Why Elections Go Like They Do

So, I have some problems with our political process (wow, big surprise, I bet you didn’t know that!). Here’s my take on what’s essentially wrong with the process of getting elected in any large democratic country today:

The essential problem of a politician is to get the majority of people who vote to vote for them. These voters rarely have any idea what happens with a politician after they elect him or her. The post-election political process is too complex and frankly too mundane for most voters to pay attention to. Even saying “that politician did or did not vote for this bill” doesn’t really cover the whole picture, because the bill is often some 80-page monster with six amendments that don’t even have anything to do with the bill. We are a “government of laws not a government of men,” but the system that we have for creating laws, as practically implemented, is pretty screwed and far too complex to comprehend. So, the public generally has no real understanding of the political process.

So let’s rephrase the politician’s problem: You have a vast number of people. You have to get these people to agree that you should be in charge. They actually have no idea what you’re going to be in charge of, or how your job will work. If you tried to explain it, they wouldn’t be interested. And on top of all this, you have to get your message through a medium over which you have no control (the news media)–a medium which is primarily in the business of entertainment.

So the trick is to get an understandable and entertaining message through that will cause people to vote for you.

So what’s understandable? The problems that people encounter every day in their regular lives. What’s entertaining? Anecdotes, theatricality, fights. And what gets votes? Getting people to agree with you.

Voila, it’s election season. The competition is who can put on the best performance and most convincingly state a case to solve everyday problems–whether or not they have anything to do with government–in a way that people agree with. (This is why Communism was so successful–its proponents were great performers who convincingly promised to solve the biggest problem facing the majority of people in the soon-to-be-Communist country–a problem that everybody agreed was there.)

Then there’s other things to put into play. What words can you use that will cause people to empathize with you? What image should you build of yourself that people will admire?

And then the counterattack comes. If you’ve built an image, the opposition has to give evidence that it’s invalid. If you’re using certain words, the opposition should make fun of them, and not use those words. Pretty simple.

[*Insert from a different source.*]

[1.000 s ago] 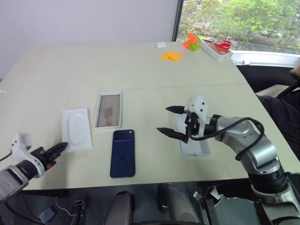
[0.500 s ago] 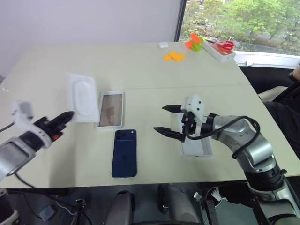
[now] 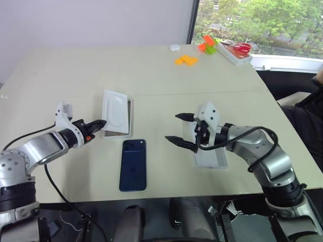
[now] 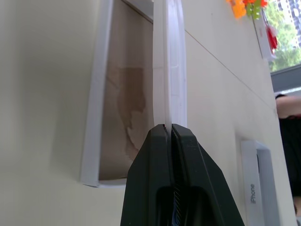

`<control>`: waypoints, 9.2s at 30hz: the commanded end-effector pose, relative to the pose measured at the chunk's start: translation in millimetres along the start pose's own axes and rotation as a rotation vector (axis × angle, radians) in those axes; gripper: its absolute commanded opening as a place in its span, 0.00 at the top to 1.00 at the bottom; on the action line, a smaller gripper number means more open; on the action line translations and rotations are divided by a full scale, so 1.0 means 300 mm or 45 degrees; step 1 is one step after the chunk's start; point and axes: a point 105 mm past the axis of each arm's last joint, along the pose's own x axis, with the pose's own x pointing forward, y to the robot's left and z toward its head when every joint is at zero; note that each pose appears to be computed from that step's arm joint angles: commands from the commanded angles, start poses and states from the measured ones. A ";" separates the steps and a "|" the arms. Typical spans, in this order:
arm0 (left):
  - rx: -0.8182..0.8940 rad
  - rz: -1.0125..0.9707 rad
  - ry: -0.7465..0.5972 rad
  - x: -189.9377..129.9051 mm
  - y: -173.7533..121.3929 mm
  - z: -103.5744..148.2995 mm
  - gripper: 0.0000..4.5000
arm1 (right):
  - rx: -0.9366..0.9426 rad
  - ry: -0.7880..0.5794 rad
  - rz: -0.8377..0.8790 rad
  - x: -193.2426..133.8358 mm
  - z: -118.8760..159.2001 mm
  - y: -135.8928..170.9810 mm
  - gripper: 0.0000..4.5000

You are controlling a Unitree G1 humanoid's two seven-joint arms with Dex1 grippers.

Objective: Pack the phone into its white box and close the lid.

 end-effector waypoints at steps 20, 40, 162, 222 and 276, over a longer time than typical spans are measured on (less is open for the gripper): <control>0.054 -0.023 0.083 -0.006 -0.011 0.004 0.98 | -0.053 -0.087 -0.005 -0.003 0.053 0.024 0.00; 0.071 -0.013 0.107 0.019 -0.002 -0.002 0.98 | -0.049 -0.083 -0.001 -0.001 0.048 0.028 0.00; 0.933 -0.067 0.041 0.027 -0.056 0.017 0.99 | -0.037 -0.114 -0.030 0.029 0.047 0.035 0.00; 0.131 -0.203 0.663 -0.143 -0.058 -0.465 0.00 | -0.588 0.342 0.641 0.296 -0.190 0.248 0.99; 0.043 -0.153 0.491 -0.090 -0.057 -0.398 0.62 | -0.537 0.313 0.595 0.320 -0.195 0.233 1.00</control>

That is “getting elected.” Nowhere in there is anything about your provable validity as a leader. You only have to get others to agree that you should be in charge. You don’t have to prove anything. Proof is not entertainment, and so won’t make it through the news media. Claims, promises, grand speeches, slander, stories about your life–these things are agreeable, understandable entertainment, and are the only effective items in a successful political campaign.

-Max

P.S. And for all you intellectuals out there, unless you read every bill they voted on and researched all the campaign funding of every candidate, what you’re getting is just another “more refined” form of agreeable, understandable entertainment–the kind that the campaign managers know will resonate with you.